• [WHAT THE TASK ASKS]
Write out exactly the lines from the first line of the records below through the line that contains "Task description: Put", and stop there.
Segment Start: MATERIAL FOR THIS EXERCISE
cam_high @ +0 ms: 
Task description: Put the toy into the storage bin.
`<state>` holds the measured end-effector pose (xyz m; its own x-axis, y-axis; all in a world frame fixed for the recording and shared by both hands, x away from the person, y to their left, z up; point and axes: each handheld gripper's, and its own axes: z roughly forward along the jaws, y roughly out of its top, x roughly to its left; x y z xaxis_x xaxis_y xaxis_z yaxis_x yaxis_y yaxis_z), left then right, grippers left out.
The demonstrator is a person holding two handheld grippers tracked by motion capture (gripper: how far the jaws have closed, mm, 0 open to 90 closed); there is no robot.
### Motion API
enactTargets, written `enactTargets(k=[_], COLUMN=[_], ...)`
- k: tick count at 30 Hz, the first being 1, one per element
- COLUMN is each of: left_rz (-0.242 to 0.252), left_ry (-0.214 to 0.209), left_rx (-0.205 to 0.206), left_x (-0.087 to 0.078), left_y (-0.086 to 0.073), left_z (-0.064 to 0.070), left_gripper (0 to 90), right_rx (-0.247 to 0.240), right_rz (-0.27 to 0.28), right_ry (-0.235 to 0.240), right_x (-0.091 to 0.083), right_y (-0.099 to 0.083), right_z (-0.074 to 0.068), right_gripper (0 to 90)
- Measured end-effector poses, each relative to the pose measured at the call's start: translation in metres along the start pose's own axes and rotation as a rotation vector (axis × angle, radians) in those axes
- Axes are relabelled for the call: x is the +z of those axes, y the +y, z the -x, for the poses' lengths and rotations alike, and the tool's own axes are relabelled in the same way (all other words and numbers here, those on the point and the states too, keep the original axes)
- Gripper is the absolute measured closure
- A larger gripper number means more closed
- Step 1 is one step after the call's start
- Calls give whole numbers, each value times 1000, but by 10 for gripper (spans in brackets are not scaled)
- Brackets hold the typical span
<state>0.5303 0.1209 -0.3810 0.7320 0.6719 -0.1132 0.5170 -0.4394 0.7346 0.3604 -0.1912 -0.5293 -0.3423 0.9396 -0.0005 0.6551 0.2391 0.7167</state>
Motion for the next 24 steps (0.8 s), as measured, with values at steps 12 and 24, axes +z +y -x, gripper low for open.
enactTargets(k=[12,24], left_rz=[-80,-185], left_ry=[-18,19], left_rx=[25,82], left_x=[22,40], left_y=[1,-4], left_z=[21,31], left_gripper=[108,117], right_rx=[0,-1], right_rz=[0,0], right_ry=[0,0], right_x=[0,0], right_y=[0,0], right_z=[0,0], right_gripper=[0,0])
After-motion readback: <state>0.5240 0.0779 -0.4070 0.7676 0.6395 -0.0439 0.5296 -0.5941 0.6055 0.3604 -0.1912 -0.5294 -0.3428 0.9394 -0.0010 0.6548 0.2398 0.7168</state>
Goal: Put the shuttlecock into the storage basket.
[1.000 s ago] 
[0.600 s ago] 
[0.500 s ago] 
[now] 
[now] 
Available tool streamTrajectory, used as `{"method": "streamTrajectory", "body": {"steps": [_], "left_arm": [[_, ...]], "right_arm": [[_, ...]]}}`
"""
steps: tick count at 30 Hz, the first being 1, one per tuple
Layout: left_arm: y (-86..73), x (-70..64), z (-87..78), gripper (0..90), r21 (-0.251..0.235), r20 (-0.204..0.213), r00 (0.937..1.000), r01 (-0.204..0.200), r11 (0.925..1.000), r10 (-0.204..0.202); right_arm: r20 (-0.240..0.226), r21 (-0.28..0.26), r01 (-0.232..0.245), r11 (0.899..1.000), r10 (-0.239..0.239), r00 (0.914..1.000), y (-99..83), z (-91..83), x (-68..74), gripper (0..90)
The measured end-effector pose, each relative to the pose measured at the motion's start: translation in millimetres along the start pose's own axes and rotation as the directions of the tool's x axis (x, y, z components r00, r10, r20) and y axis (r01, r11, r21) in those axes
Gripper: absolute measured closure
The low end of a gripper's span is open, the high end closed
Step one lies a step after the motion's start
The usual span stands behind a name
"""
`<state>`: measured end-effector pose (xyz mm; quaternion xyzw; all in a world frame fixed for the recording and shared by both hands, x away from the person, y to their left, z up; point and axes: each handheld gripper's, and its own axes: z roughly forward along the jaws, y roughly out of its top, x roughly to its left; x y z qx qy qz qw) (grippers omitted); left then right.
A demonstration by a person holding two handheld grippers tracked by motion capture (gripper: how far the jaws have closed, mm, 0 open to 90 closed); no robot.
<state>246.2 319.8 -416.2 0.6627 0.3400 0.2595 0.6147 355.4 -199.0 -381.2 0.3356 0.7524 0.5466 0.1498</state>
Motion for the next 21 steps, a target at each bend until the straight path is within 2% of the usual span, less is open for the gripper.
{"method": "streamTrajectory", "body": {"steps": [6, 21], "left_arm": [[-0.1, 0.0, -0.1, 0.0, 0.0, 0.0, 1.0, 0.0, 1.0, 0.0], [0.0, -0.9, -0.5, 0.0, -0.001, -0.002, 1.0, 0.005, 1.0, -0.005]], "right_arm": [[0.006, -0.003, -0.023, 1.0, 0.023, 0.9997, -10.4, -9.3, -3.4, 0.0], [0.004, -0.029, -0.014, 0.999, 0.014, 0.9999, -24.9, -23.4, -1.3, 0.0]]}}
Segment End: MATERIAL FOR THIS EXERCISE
• [ANSWER TO THE EXERCISE]
cam_high @ +0 ms: 
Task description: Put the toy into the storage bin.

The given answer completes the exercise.